Edhy bilang ada dugaan perusahaan yang mengirimkan ABK Indonesia tersebut telah melakukan kegiatan yang sama beberapa kali. Ia menjelaskan mereka terdaftar sebagai authorized vessel di 2 RFMO yaitu Western and Central Pasific Fisheries Commision (WCPFC) dan Inter-American Tropical Tuna Commission (IATTC).

Kendati demikian, Edhy menyebutkan kalau pelarungan di laut itu memang dimungkinkan aturan kelautan Organisasi Buruh Internasional atau ILO dengan syarat. Dalam Pasal 30 ILO "Seafarer’s Service Regulations" kapten kapal harus segera melaporkan pelaut yang meninggal saat berlayar ke pemilik kapal dan keluarga korban.

Adapun syarat pelarungan di laut dilakukan antara lain kapal berlayar di perairan internasional, ABK telah meninggal lebih dari 24 jam atau kematiannya disebabkan penyakit menular dan jasad telah disterilkan, dan kapal tidak mampu menyimpan jenazah karena alasan higienitas atau pelabuhan melarang kapal menyimpan jenazah, serta alasan sah lainnya.

Syarat lainnya pelarungan yakni memperlakukan jenazah dengan hormat. Antara lain melakukan upacara kematian dan dilakukan dengan cara seksama sehingga jenazah tidak mengambang di atas air.

Koalisi Rakyat untuk Keadilan Perikanan (KIARA) mendesak pemerintah mengusut tuntas perkara ini. Sekretaris Jenderal KIARA Susan Herawati mengatakan praktek perbudakan modern di atas kapal penangkapan ikan menjadi praktik yang sering kali terjadi.

Susan menjelaskan kalau situasi ini menjadi sinyal mendesak agar pemerintah segera memperbaiki situasi dan kondisi kerja, serta mendorong kesejahteraan ABK. Terutama meratifikasi Konvensi ILO 188 (C188) tentang pekerja perikanan.

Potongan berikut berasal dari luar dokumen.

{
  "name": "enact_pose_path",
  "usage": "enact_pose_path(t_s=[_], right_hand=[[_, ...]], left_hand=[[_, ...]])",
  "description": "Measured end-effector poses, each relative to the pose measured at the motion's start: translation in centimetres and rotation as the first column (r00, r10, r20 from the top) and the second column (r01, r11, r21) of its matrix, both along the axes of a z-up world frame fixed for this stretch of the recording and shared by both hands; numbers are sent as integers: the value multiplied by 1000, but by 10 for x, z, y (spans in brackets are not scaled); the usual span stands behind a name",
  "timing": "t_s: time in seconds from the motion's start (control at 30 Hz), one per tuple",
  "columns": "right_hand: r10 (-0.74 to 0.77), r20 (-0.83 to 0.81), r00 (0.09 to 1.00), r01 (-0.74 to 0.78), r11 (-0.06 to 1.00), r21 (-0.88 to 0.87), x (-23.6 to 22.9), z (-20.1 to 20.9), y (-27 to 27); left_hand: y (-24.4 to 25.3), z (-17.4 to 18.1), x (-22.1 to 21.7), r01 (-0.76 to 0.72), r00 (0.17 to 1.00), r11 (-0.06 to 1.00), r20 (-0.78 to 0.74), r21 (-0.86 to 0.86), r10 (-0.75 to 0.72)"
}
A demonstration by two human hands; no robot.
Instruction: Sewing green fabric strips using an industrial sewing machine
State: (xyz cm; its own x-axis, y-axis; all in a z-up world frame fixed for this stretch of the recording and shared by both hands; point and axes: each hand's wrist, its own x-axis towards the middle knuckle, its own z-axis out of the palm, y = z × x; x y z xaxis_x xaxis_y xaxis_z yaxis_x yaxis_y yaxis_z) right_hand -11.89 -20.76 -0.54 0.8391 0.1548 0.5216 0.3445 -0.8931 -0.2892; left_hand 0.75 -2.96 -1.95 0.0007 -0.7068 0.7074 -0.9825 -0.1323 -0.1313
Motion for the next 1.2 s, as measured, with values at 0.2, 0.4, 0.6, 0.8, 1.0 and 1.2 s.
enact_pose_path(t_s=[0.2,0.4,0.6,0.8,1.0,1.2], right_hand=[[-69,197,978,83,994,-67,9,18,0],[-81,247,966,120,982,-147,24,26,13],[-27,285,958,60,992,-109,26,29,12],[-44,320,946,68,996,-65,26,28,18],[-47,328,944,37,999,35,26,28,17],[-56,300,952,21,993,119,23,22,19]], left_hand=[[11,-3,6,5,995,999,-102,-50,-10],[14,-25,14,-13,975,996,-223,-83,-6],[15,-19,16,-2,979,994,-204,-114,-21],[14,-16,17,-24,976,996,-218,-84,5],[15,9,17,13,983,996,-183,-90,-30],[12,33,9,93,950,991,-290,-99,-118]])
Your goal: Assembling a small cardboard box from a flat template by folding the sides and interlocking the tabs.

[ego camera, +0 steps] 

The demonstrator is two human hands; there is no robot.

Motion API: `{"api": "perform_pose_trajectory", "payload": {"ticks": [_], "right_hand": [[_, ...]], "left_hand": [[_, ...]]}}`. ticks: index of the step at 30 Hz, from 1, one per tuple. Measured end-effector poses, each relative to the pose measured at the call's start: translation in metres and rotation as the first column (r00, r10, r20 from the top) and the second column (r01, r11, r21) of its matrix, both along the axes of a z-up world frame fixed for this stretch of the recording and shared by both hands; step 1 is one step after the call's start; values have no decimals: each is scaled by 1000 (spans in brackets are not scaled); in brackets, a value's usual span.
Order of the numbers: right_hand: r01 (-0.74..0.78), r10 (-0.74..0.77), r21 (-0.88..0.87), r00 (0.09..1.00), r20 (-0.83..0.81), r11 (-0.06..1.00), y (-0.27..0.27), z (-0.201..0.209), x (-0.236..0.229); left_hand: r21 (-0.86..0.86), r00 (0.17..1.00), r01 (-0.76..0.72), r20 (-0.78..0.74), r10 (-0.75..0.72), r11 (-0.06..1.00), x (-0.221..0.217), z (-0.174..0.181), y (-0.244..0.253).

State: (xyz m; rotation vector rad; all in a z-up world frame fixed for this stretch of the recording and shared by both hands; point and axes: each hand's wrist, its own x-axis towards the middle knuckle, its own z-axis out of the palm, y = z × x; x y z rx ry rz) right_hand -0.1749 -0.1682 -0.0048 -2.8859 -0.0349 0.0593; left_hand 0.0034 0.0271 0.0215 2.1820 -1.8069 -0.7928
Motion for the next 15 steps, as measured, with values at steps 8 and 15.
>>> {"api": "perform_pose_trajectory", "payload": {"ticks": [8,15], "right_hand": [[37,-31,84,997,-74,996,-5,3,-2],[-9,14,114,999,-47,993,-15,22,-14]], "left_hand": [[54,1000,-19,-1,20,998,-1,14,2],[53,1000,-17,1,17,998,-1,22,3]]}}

Kiara juga mendesak pemerintah mengusut tuntas praktik pelanggaran HAM pekerja ABK kapal di dua kapal Cina itu. Menurutnya, pernyataan dan alasan melarung jenazah oleh kapten kapal yang sempat diungkapkan Kementerian Luar Negeri belum dapat dipercayai sepenuhnya.

“KIARA mendesak pemerintah mengambil langkah segera. Memberikan sanksi sebesar-besarnya terhadap pelaku praktek perbudakan, termasuk industri perikanannya,” ucap Susan dalam keterangan tertulis yang diterima reporter Tirto, Kamis (7/5/2020).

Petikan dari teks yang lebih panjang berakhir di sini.